Saved data entries
== Segment start ==
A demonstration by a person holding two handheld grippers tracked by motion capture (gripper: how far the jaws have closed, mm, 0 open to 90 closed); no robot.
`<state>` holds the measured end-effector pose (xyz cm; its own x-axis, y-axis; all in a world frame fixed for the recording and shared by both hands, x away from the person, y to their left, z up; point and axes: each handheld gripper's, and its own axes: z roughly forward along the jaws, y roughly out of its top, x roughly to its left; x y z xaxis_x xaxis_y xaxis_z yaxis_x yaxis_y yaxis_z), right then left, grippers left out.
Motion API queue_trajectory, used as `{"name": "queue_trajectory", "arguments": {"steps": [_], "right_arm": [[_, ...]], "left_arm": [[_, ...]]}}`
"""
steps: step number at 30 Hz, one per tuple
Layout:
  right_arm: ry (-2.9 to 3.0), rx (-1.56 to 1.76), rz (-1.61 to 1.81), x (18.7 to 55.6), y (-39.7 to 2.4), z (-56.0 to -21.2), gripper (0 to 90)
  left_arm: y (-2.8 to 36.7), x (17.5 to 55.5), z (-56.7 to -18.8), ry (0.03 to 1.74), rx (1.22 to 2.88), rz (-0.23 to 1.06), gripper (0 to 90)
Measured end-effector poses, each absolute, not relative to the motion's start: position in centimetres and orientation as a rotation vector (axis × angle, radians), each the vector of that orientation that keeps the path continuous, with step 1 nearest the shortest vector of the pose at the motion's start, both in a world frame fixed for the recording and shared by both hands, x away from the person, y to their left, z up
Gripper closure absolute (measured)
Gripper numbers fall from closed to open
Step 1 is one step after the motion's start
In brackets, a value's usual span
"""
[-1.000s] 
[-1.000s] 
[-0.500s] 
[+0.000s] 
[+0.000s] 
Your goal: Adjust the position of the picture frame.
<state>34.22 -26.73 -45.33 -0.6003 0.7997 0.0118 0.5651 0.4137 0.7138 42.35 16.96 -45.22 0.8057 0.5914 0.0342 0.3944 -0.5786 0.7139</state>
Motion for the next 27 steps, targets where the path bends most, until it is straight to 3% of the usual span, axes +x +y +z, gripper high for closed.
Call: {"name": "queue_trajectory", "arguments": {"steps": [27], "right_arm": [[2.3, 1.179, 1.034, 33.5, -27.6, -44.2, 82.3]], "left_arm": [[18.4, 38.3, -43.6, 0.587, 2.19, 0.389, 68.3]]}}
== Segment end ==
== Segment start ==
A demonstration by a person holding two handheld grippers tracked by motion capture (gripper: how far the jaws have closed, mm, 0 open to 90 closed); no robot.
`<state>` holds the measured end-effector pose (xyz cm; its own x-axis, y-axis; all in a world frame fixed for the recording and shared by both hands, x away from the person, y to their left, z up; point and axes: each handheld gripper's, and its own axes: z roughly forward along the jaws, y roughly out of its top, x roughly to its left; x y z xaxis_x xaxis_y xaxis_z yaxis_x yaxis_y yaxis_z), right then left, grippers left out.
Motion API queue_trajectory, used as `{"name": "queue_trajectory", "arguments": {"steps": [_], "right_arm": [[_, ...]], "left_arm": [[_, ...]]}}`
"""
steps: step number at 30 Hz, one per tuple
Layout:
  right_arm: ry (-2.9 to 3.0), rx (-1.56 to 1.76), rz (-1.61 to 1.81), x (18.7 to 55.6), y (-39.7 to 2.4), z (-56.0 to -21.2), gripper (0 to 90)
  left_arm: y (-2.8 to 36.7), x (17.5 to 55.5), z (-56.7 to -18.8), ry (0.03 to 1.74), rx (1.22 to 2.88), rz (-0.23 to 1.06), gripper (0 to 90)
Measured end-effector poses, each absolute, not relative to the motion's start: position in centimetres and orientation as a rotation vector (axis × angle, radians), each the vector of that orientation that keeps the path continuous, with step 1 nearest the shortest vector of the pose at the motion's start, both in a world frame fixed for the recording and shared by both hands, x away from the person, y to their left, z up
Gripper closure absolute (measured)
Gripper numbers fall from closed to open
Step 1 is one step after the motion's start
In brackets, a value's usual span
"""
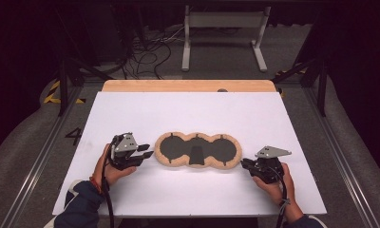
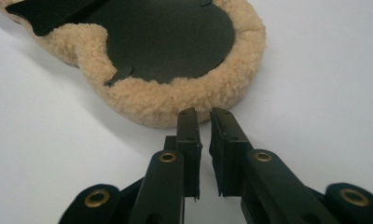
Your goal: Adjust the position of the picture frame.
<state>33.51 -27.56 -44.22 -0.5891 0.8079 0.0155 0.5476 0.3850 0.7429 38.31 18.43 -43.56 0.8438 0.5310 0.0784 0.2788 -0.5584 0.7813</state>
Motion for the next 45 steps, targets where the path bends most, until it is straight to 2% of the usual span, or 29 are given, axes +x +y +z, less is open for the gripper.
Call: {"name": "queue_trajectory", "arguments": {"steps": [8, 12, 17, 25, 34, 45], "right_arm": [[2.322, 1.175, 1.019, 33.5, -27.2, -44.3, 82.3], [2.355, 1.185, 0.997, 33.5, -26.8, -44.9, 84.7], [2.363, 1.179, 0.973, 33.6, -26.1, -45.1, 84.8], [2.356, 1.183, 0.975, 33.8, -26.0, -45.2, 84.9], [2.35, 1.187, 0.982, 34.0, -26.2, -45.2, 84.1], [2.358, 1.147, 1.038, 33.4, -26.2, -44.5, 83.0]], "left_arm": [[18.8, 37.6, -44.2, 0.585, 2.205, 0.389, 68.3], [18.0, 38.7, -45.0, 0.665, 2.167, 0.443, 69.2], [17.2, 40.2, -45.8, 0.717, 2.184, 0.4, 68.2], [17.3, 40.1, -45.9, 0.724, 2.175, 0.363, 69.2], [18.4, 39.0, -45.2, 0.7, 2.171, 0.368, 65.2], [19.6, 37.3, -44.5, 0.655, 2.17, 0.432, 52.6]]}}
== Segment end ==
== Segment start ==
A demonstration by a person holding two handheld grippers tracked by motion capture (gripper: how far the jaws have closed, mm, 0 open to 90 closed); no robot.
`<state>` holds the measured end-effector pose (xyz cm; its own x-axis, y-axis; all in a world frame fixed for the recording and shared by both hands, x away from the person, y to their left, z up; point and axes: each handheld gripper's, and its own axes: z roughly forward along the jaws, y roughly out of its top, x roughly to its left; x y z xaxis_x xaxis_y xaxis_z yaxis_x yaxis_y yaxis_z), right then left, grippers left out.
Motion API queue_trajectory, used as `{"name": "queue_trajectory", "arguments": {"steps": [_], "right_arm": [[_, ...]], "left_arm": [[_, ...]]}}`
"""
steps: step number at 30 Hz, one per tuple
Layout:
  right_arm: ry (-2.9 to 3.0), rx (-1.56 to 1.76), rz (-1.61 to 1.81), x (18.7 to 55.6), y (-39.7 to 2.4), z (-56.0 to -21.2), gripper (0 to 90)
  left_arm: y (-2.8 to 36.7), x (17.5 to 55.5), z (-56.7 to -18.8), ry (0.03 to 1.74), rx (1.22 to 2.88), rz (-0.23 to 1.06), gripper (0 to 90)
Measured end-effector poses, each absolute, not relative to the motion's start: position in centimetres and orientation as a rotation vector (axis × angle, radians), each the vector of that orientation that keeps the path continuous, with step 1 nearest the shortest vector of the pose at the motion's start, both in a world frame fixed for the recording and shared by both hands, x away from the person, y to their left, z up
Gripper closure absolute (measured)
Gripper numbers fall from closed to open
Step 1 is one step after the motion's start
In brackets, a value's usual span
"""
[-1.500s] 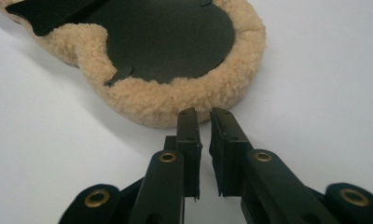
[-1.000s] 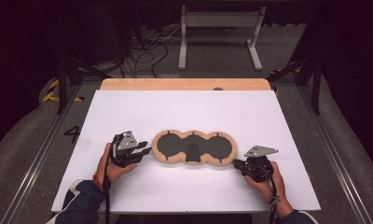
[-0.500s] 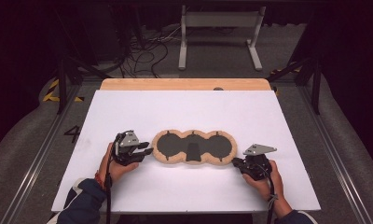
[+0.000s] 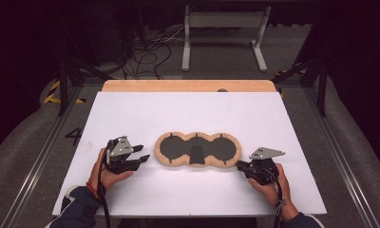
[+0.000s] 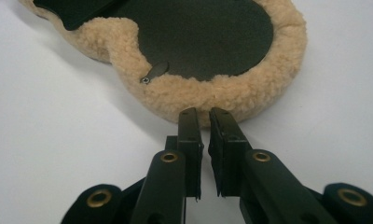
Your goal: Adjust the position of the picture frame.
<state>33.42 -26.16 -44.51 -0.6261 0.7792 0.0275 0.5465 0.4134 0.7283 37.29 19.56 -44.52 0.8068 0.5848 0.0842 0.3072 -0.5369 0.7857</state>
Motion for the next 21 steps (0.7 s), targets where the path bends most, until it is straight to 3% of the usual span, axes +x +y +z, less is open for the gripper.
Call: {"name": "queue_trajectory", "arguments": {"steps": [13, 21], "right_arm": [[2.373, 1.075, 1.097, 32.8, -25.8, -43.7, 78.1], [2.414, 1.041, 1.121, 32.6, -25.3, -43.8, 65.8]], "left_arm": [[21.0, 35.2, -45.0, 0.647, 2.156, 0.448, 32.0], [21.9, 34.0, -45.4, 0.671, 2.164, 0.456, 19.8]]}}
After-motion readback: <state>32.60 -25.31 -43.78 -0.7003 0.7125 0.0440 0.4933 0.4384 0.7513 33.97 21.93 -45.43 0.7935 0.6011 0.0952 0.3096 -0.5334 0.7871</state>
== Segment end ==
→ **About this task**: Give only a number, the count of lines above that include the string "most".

→ **Task result**: 3